◆ Data section:
▬▬▬▬▬▬

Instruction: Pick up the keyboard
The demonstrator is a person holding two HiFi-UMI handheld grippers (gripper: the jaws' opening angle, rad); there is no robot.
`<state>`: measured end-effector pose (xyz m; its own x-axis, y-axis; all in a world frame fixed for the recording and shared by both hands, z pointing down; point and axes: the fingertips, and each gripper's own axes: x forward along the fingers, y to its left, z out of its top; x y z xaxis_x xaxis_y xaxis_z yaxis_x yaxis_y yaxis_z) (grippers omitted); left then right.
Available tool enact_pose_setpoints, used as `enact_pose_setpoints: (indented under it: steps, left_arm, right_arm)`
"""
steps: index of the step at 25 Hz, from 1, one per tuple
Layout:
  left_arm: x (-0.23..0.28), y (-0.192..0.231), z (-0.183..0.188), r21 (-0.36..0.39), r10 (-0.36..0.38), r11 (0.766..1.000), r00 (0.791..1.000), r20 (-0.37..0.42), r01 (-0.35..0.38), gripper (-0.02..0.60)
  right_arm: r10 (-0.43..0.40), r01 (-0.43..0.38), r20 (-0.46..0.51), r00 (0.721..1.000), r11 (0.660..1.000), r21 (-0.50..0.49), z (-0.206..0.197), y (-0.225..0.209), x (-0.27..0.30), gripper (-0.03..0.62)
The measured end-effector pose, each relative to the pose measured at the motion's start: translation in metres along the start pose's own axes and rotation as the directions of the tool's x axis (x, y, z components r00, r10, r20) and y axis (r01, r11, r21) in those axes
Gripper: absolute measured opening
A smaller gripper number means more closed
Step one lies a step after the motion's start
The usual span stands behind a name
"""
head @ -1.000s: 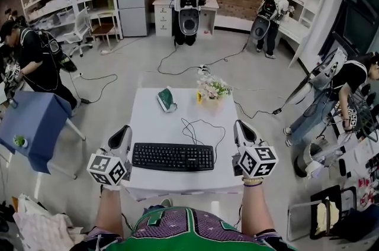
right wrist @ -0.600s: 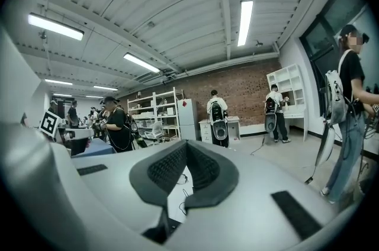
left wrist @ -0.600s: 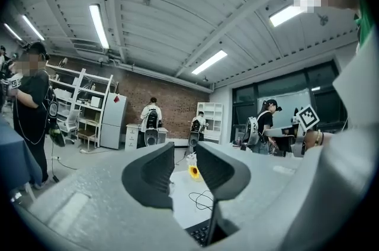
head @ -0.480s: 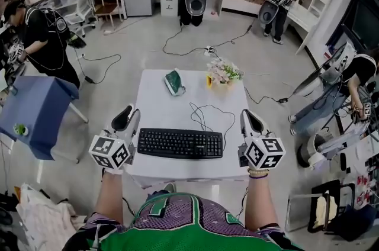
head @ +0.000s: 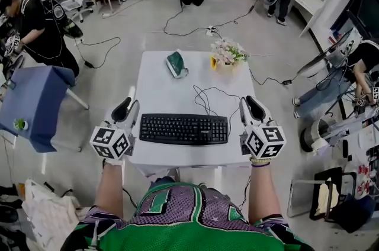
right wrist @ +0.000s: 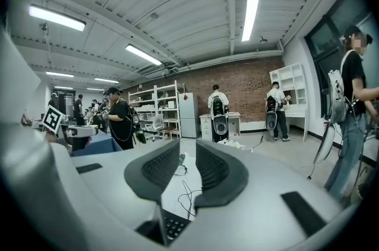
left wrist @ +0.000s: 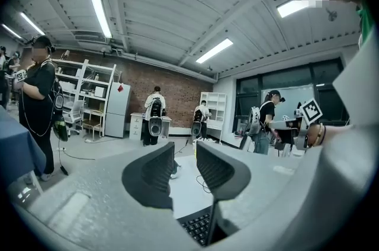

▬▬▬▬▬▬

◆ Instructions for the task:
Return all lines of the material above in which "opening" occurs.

◆ Response to this task:
The demonstrator is a person holding two HiFi-UMI handheld grippers (gripper: the jaws' opening angle, rad); there is no robot.
Gripper: absolute measured opening

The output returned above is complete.